– И ха-ароший обед! – добавил Гефестай.

Эдик не вставил даже слова. Задумался, видать. Прослушал.

Они вышли на прямую улицу Декуманус, в перспективе упирающуюся в ворота военного лагеря, и свернули к термам – громадному зданию, сложенному из каменных, тщательно отесанных квадров, с монументальным фронтоном, поднятым на восьми колоннах.

– Храм Мойдодыра! – болтал Чанба в манере экскурсовода, переходя на русский. – Это такой бог санитарии и гигиены. Мойдодыра изображают кривоногим и хромым, с медным тазом на голове. В жертву ему приносят грязь – смывают с тела священными мочалками…

– Заходи, грешник, – хмыкнул Сергий, – послужи Мойдодыру!

Сдав одежду рабу в раздевалке-аподитерии, друзья прошли сразу в кальдарий, где в большом бассейне плескалась горячая вода. Вокруг кальдария были устроены ванны поменьше, вода в них наливалась через бронзовые краны в форме дельфинчиков.

Пар поднимался высоко, под купол с прорезанными окошками, но сырости не было, дышалось легко. В стены зарывались ниши, где на мраморных скамьях возлежали купальщики, они крякали и стенали под руками рабов-массажистов.

Намывшись и напарившись, Сергий окунулся в общий бассейн и устроился на скамье. В соседнюю нишу протопал Гефестай, вытирая волосы. Вынырнул Эдик и сделал кушану внушение:

– Осторожнее ерзай, а то скамейку продавишь! Наел задницу.

– Молчи, худоба! – добродушно ответил Гефестай. Эдик подсел к Сергию и накололся на египетский амулет.

– Ой, чего это?

– Это тьет, – любезно объяснил Лобанов, – или «Кровь Изиды».

– Петля какая-то.

– Это не петля, это вагина богини.

– Да-а?! – восхитился Чанба. – Не больно-то и похоже.

Он нацепил цепочку на палец и завертел амулетом в воздухе.

– Не потеряй, смотри, – проворчал Роксолан.

– А чего?

– А того! Это ключ от квартиры, где деньги лежат. Помнишь пирамиду Хуфу?

– Ну?

– Тьет – это ключ. Когда надо, он отворит потайную дверь и откроет проход до самой сокровищницы фараона. Понял?

– Ух ты! – вылупил глаза Эдик. – И много там тех сокровищ?

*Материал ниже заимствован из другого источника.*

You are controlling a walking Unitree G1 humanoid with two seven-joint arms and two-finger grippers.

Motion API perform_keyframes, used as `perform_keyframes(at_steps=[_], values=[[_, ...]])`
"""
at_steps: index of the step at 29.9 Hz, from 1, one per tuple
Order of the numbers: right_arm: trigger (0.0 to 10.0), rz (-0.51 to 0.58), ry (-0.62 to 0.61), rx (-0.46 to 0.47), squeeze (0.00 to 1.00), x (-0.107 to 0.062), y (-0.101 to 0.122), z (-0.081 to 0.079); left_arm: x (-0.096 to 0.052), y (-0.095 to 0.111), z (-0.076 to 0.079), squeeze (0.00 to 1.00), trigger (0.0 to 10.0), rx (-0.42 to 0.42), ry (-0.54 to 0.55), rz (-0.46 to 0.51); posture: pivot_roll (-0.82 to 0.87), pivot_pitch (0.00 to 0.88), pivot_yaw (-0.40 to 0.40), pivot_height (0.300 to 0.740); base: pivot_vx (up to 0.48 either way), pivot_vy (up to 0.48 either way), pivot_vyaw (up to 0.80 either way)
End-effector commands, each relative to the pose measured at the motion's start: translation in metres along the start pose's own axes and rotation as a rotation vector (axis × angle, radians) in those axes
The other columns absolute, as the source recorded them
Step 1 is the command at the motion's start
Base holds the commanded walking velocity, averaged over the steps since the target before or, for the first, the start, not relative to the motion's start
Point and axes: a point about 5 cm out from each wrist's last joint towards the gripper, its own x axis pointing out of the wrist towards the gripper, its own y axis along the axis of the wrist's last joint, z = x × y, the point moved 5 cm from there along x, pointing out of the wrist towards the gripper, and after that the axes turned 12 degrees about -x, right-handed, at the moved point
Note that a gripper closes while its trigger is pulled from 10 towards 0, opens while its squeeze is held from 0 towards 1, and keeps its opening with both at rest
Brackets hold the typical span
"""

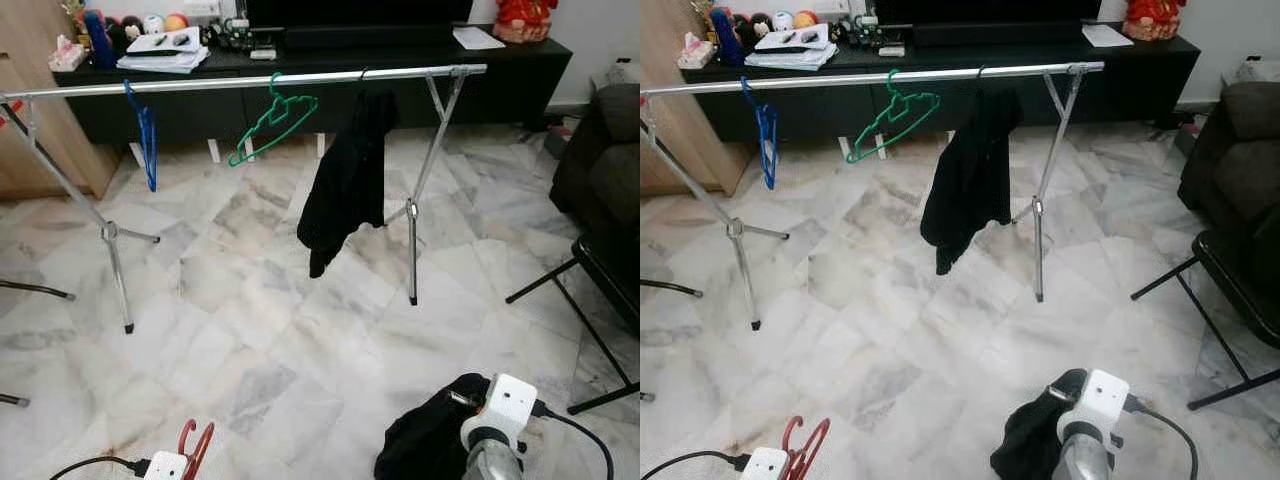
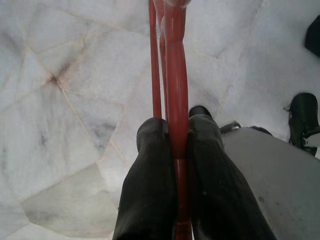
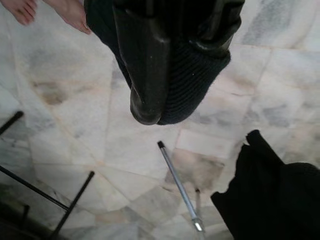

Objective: Hang hanger

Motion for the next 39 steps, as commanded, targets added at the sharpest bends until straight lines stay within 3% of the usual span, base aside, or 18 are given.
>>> perform_keyframes(at_steps=[1,5,16,26,39], values=[[10.0,0.023,0.041,-0.035,0.0,0.001,0.005,-0.006,-0.001,-0.002,-0.005,0.0,10.0,-0.004,0.013,-0.01,-0.11,0.123,0.026,0.74,0.262,0.0,0.8],[10.0,0.055,0.061,-0.065,0.0,0.002,0.014,-0.01,0.0,0.002,-0.003,0.0,10.0,-0.003,0.007,-0.002,-0.11,0.122,0.026,0.74,0.263,0.0,0.8],[10.0,0.079,0.052,-0.037,0.0,0.008,0.028,-0.009,0.001,0.013,-0.002,0.0,10.0,-0.017,-0.016,0.046,-0.1,0.111,0.025,0.74,0.048,0.0,0.0],[10.0,0.073,0.05,-0.03,0.0,0.005,0.025,-0.012,0.001,0.016,0.0,0.0,10.0,-0.026,-0.033,0.053,-0.1,0.104,0.031,0.74,0.0,0.0,0.0],[10.0,0.07,0.036,-0.026,0.0,0.006,0.025,-0.007,0.002,0.016,0.003,0.0,10.0,-0.026,-0.036,0.05,-0.1,0.115,0.03,0.74,0.0,0.389,0.0]])
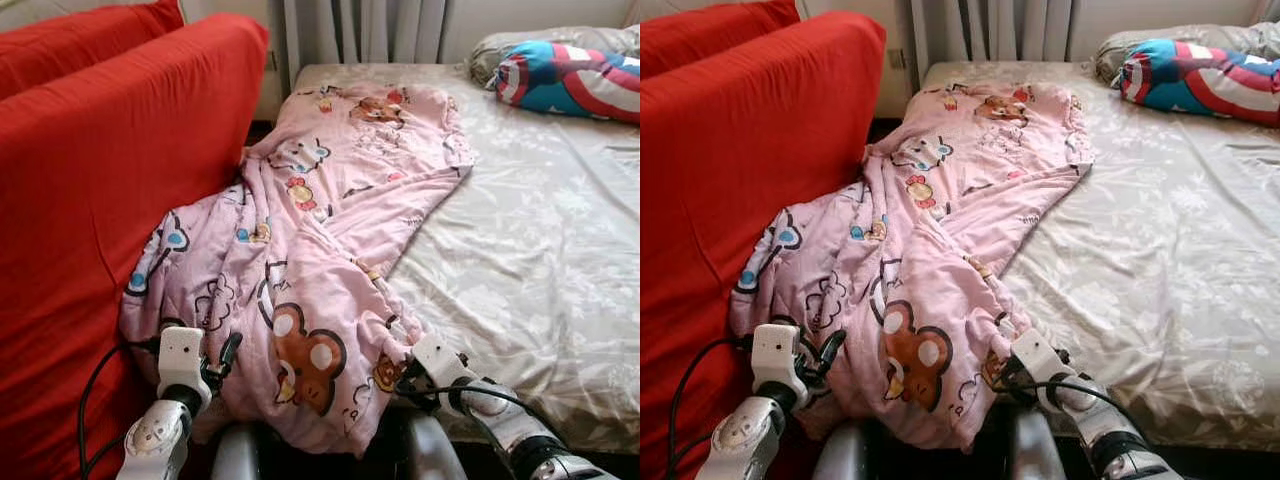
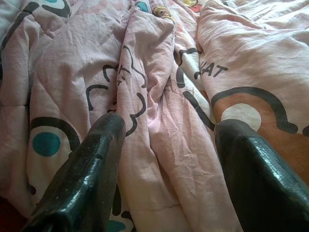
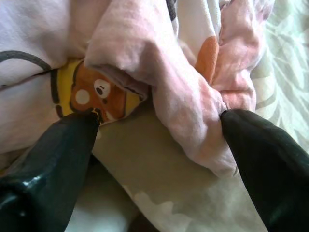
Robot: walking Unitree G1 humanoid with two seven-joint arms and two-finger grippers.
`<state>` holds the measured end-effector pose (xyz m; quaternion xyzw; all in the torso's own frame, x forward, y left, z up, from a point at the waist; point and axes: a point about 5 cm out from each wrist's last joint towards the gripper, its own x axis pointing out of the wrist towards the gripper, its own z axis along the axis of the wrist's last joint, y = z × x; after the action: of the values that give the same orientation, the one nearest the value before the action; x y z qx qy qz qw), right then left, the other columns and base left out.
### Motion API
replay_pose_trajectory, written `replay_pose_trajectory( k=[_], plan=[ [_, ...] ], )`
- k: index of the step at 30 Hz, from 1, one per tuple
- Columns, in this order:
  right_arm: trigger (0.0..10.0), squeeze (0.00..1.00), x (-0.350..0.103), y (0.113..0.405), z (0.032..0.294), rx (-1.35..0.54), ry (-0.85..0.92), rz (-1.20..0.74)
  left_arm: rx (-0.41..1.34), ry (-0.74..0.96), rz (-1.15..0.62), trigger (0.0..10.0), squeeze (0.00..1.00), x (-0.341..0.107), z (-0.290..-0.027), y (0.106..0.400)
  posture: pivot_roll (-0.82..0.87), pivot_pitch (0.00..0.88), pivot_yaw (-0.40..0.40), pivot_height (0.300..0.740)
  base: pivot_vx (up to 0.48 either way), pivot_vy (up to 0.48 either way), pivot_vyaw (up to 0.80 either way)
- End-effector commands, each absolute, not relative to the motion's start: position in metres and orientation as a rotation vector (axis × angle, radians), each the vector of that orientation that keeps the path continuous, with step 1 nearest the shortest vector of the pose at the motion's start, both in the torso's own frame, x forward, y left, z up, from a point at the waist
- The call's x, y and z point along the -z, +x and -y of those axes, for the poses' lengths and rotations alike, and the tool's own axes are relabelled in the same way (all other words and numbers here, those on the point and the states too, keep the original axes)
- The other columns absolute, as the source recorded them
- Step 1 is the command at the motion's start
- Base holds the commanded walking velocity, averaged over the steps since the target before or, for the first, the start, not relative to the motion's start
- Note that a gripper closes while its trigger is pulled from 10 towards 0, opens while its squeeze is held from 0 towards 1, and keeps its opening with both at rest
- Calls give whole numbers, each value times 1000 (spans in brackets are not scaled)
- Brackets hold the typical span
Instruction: Clean up the room
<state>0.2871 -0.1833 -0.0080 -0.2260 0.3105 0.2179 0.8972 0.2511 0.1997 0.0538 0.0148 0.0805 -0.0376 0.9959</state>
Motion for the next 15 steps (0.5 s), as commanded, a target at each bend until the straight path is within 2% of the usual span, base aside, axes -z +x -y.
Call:
replay_pose_trajectory(
  k=[1,7,15],
  plan=[
    [10000,0,5,292,180,-431,-483,-618,67,44,-168,10000,0,-54,-202,248,25,117,24,578,0,0,0],
    [10000,0,-4,300,187,-346,-510,-567,68,41,-172,10000,0,-53,-199,245,24,125,18,578,0,0,0],
    [10000,0,-2,298,187,-339,-510,-583,66,35,-177,10000,0,-52,-198,243,23,150,13,578,0,0,0]
  ],
)
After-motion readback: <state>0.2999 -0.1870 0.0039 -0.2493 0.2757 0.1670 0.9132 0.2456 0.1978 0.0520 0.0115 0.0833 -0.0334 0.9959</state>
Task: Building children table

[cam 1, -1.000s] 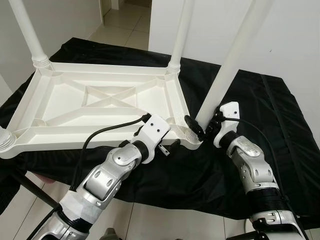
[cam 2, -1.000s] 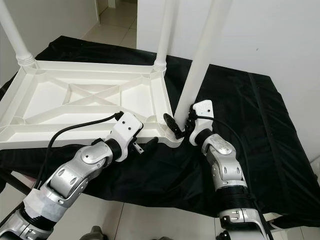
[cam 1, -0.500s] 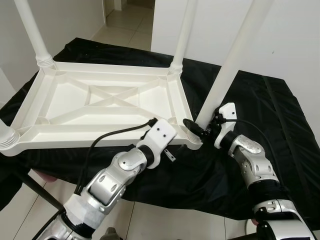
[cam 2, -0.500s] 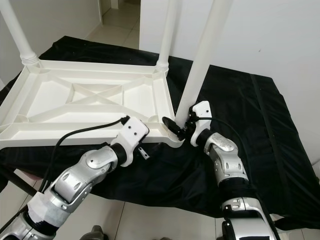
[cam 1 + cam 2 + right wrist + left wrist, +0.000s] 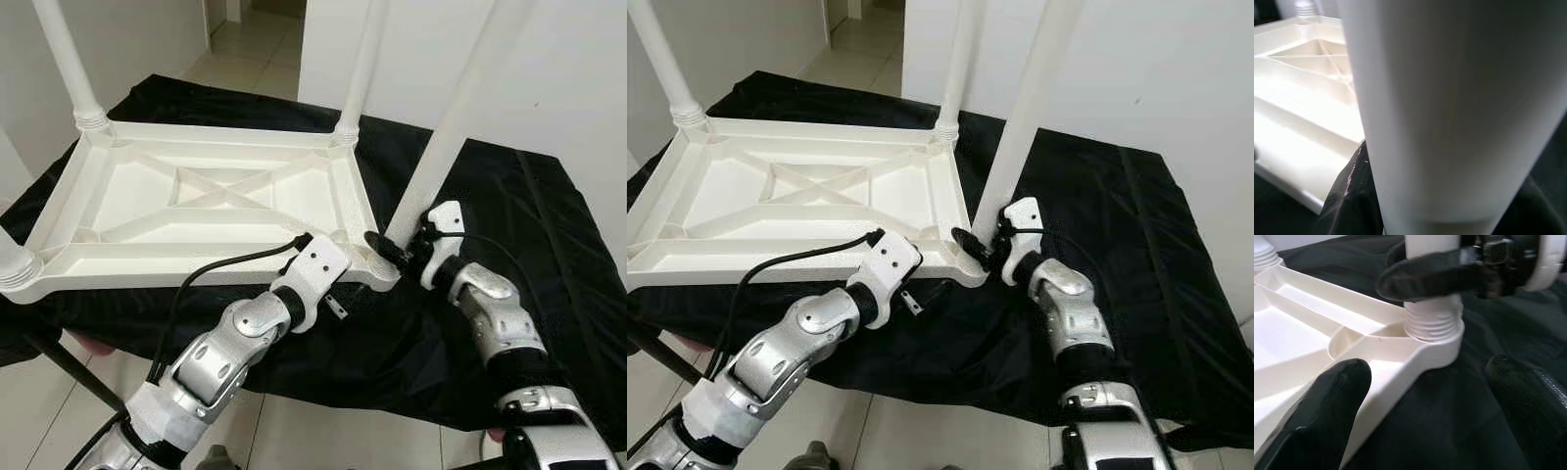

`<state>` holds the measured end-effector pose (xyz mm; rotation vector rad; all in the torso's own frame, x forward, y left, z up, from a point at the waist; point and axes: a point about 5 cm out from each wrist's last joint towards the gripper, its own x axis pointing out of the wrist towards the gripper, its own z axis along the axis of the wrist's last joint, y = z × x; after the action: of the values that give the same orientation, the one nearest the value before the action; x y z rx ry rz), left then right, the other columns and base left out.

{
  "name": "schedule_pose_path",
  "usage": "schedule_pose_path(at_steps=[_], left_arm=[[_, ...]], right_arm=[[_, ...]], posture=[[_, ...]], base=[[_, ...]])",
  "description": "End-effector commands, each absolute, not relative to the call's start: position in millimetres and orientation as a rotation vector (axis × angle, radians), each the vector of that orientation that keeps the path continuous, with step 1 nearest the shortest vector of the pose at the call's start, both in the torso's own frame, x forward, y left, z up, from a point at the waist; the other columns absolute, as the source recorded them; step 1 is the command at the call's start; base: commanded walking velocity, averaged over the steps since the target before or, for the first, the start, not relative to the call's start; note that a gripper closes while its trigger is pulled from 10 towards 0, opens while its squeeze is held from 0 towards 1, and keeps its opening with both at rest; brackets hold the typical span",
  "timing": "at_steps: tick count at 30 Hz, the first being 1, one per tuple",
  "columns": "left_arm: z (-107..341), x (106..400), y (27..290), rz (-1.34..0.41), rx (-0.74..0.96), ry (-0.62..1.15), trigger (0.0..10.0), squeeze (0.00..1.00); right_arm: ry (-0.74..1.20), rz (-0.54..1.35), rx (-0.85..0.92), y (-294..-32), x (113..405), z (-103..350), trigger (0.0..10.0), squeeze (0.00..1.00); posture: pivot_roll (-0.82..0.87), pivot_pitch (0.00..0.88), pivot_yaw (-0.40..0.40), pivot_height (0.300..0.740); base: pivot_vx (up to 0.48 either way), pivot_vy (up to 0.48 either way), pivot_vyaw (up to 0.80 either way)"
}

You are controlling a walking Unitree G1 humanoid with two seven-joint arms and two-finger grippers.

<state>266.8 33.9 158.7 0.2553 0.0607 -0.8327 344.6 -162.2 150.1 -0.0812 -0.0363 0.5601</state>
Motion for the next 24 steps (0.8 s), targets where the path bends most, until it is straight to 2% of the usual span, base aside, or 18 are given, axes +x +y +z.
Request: schedule_pose_path(at_steps=[1, 5, 8, 11, 17, 24], left_arm=[[157.9, 260.8, 30.2, -0.941, 0.259, 0.079, 10.0, 0.00], [157.6, 259.9, 30.3, -0.939, 0.261, 0.081, 10.0, 0.00], [157.5, 259.9, 31.0, -0.941, 0.263, 0.085, 10.0, 0.00], [157.5, 259.7, 31.3, -0.941, 0.263, 0.086, 10.0, 0.00], [157.5, 259.4, 31.7, -0.946, 0.267, 0.092, 10.0, 0.00], [158.1, 259.3, 30.3, -0.950, 0.268, 0.093, 10.0, 0.00]], right_arm=[[-0.001, 0.514, -0.093, -163.2, 343.7, 143.0, 0.0, 0.00], [0.009, 0.438, -0.050, -156.7, 342.8, 140.5, 0.0, 0.00], [0.027, 0.307, -0.009, -148.0, 339.5, 136.2, 0.0, 0.00], [0.030, 0.276, -0.006, -144.5, 337.3, 135.0, 0.0, 0.00], [0.057, 0.032, -0.028, -132.5, 323.6, 130.6, 0.0, 0.00], [0.070, -0.034, 0.015, -120.8, 313.5, 131.1, 0.0, 0.00]], posture=[[0.15, 0.037, -0.092, 0.740], [0.15, 0.041, -0.089, 0.740], [0.15, 0.044, -0.085, 0.740], [0.15, 0.045, -0.080, 0.740], [0.15, 0.048, -0.078, 0.740], [0.15, 0.045, -0.081, 0.740]], base=[[0.000, 0.000, 0.00], [0.000, 0.000, 0.00], [0.000, 0.000, 0.00], [0.000, 0.000, 0.00], [0.000, 0.000, 0.00], [0.000, 0.000, 0.00]])
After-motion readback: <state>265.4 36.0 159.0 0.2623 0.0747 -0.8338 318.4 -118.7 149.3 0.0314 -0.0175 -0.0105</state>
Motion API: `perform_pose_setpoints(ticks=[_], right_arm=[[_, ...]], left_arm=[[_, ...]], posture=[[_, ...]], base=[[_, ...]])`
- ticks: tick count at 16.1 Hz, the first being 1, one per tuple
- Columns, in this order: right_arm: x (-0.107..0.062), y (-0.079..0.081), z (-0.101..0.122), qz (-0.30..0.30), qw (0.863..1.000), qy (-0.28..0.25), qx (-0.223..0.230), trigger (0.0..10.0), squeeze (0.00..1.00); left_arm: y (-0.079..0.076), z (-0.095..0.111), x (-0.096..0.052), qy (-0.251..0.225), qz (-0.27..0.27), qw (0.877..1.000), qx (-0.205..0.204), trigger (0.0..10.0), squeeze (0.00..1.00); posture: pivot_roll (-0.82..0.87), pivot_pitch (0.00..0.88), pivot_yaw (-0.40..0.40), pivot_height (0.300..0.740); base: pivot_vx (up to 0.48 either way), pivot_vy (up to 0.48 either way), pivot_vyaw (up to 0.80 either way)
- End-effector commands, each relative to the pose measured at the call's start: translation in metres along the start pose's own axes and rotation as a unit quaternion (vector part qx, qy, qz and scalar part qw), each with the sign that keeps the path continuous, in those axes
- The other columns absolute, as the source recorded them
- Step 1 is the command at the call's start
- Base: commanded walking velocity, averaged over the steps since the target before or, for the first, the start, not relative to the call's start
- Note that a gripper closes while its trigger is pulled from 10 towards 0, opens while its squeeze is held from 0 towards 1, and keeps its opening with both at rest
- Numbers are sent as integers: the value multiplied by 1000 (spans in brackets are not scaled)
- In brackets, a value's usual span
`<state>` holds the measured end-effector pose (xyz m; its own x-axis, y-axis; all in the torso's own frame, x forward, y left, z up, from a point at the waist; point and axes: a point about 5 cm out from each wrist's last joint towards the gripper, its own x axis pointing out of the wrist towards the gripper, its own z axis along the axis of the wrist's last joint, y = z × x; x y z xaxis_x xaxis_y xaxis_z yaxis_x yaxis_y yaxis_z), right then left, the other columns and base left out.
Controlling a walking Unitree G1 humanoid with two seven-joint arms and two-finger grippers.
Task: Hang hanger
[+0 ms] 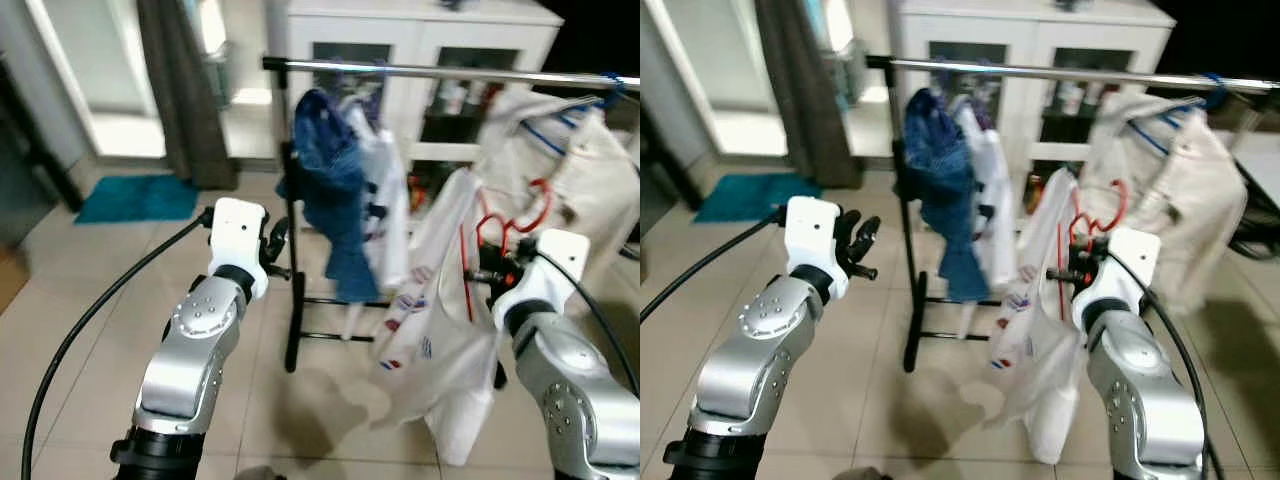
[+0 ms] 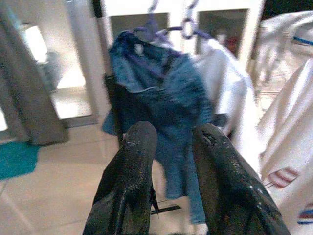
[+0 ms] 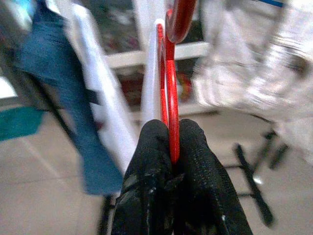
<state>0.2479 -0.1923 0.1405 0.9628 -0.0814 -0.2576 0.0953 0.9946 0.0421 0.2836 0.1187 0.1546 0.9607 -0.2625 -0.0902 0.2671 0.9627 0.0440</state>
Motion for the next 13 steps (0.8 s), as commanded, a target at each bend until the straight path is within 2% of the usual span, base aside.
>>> perform_pose_setpoints(ticks=[1, 6, 8, 11, 13], right_arm=[[-4, 1, 4, 3, 1000, -8, -2, 10000, 0], [-8, 5, 1, 13, 1000, 16, -2, 10000, 0], [-8, 8, 4, 32, 999, 1, 26, 10000, 0], [-8, 4, 5, 16, 999, 1, 35, 10000, 0], [-6, -3, 10, -19, 1000, -13, -3, 10000, 0]], left_arm=[[-2, 1, 1, 1, -8, 1000, 10, 10000, 0], [-2, 0, 1, 4, -9, 1000, 17, 10000, 0], [-1, 1, 2, 4, -10, 1000, 23, 10000, 0], [-1, 3, 2, 1, -10, 1000, 25, 10000, 0], [-1, 3, 2, 1, -9, 1000, 24, 10000, 0]], posture=[[46, 0, -8, 740], [53, 0, -12, 740], [57, 0, -13, 740], [58, 0, -19, 740], [57, 0, -21, 740]], base=[[0, 0, -750], [0, 0, -776], [0, 0, -800], [0, 0, -800], [0, 0, -788]])
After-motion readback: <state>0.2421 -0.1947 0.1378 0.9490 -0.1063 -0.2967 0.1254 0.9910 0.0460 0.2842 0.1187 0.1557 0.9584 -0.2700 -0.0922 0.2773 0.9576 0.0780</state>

– Да тише ты, не ори. Много, мало. Комната такая, примерно пять на пять, и вся забита золотом – где по пояс, где по грудь.

– Ни фига себе. Так чего ж ты не взял?!

– Чучело! – прогудел Гефестай. – Что б ты стал делать с такой кучей золота? Унитазы ковать?

– Сам чучело, – быстро ответил Эдик и задохнулся: – Да я б. Ух!

– Не переживай, – усмехнулся Сергий, – надо будет, откроем фараонову хованку.

– А когда? – оживился Чанба.

– А как на пенсию выйдем.

– У-у. Это сколько еще ждать.

– Всё, хватит валяться, – поднялся Сергий. – Одеваемся, обуваемся, строимся. И – шагом марш!

– А куда мы шагом марш? – осведомился хитроумный внук Могамчери.

– На рынок.


Рынок в канабе выстроили на окраине, окружив квадратом кирпичных стен, а вдоль стен устроили портики с лавками. Тяжелые ворота этой цитадели купли-продажи отворялись с раннего утра, а закрывались, когда начинало темнеть. Рынок был открыт для торговли с варварами, и его быстро прозвали Сарматским – степняки были частыми гостями Дробеты. В поселке, улицы которого патрулировались легионерами, сарматы вели себя смирно, не безобразничали, ну а на рынке за порядком вообще следили бенефикарии – с этими ребятами не забалуешь.

Впрочем, торговали все понемножку. Римляне-переселенцы продавали вещи, привезенные с собою, даки выносили брынзу и мед, роксоланы с Нижнего Данувия пригоняли овец, выкладывали воловьи шкуры, скатанные в тяжелые рулоны, а язиги предлагали коней. Именно коней – сарматы, эти «доители кобылиц», берегли породу. Вся их мощь и слава держалась на кавалерии, и они не имели намерения поднимать коневодство Рима. А если бы кто-то из соплеменников продал имперцам кобылу, предателя ждало суровое наказание: его бы волочили по степи на аркане, пока трава и земля не стесали бы тело до кости.